→ **TASK OBJECTIVE**
Repeat, word for word, all the data that follows, and exclude the pictures.
▼
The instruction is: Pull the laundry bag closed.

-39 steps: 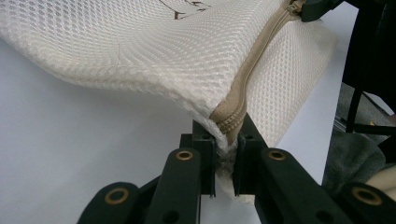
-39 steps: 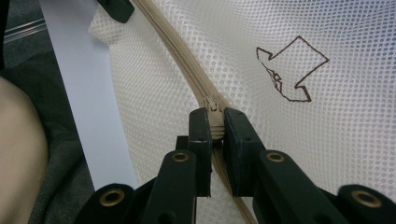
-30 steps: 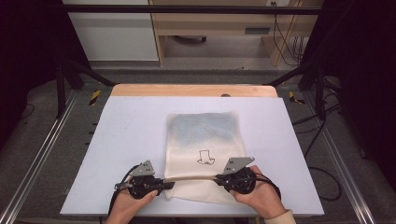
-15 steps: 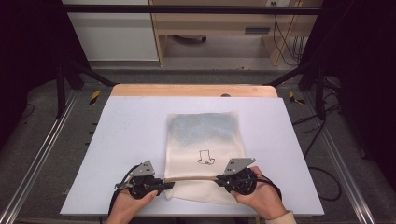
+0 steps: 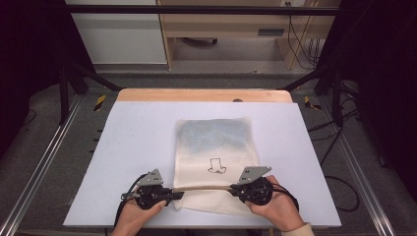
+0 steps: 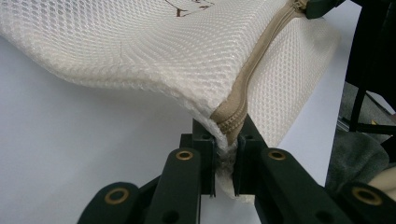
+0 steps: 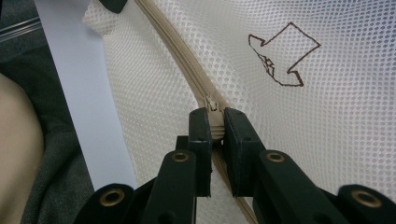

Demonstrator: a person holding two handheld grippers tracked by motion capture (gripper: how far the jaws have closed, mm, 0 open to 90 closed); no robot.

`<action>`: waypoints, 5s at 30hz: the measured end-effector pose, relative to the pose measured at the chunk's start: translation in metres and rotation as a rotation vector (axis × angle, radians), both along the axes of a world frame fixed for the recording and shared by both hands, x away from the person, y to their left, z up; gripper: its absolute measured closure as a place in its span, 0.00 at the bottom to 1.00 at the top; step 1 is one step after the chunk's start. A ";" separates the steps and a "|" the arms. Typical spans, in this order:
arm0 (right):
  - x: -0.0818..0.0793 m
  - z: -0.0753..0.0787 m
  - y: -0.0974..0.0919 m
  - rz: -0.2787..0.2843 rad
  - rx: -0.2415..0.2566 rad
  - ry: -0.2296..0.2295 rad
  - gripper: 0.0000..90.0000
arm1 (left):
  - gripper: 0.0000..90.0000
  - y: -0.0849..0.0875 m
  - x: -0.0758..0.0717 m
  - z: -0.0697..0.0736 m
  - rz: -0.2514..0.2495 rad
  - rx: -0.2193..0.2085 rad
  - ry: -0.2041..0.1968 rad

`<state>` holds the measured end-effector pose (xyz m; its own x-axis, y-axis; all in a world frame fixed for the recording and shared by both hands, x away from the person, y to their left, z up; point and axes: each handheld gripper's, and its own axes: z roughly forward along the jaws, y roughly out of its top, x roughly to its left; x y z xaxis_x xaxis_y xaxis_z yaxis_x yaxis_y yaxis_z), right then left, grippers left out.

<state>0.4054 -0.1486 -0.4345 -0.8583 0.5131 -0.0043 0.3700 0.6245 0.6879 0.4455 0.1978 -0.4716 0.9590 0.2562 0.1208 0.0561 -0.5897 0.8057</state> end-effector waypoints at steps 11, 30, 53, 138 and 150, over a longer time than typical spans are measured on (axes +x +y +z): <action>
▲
→ **RESPONSE AREA**
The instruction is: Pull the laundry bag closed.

-39 steps: 
-39 steps: 
-30 steps: 
-15 steps: 
+0 steps: 
+0 steps: 
+0 steps: 

Demonstrator: a person holding two handheld grippers tracked by motion capture (gripper: how far the jaws have closed, mm, 0 open to 90 closed); no robot.

`<action>`: waypoints, 5s at 30hz: the measured end-effector pose, relative to the pose measured at the chunk's start: translation in metres and rotation as a rotation vector (axis × angle, radians), both along the axes of a world frame fixed for the recording and shared by both hands, x away from the person, y to their left, z up; gripper: its absolute measured closure as a place in its span, 0.00 at the bottom to 1.00 at the top; step 1 is one step after the chunk's start. A ";" separates the steps and a "|" the arms. Typical spans, in this order:
arm0 (right):
  - x: -0.0818..0.0793 m
  - z: -0.0753..0.0787 m
  - y: -0.0974..0.0919 m
  - rz: -0.2787..0.2843 rad
  - rx: -0.2415..0.2566 rad
  - ry: -0.2296..0.2295 rad
  - gripper: 0.0000..90.0000
arm1 (left):
  - gripper: 0.0000..90.0000
  - y: -0.0849..0.0875 m
  - x: -0.0758..0.0717 m
  - z: -0.0697..0.0736 m
  - rz: -0.2514..0.2495 rad
  - rx: -0.2193..0.2085 rad
  - ry: -0.2041..0.1968 rad

`<state>` holds the measured end-effector pose (xyz m; its own x-axis, y-axis; all in a world frame fixed for the recording and shared by both hands, x away from the person, y to their left, z up; point and axes: each handheld gripper's, and its own axes: z roughly forward along the jaws, y roughly out of its top, x roughly to its left; x y z xaxis_x xaxis_y xaxis_z yaxis_x yaxis_y yaxis_z), right then left, grippers left out.

<state>0.4054 -0.1486 -0.4345 -0.8583 0.5131 -0.0043 0.3700 0.6245 0.6879 0.4455 0.1978 -0.4716 0.9590 0.2562 0.1208 0.0561 -0.5897 0.8057</state> end-effector waypoints at steps 11, 30, 53, 138 and 150, over a longer time than typical spans are measured on (axes +x +y +z): <action>

This is the complete output.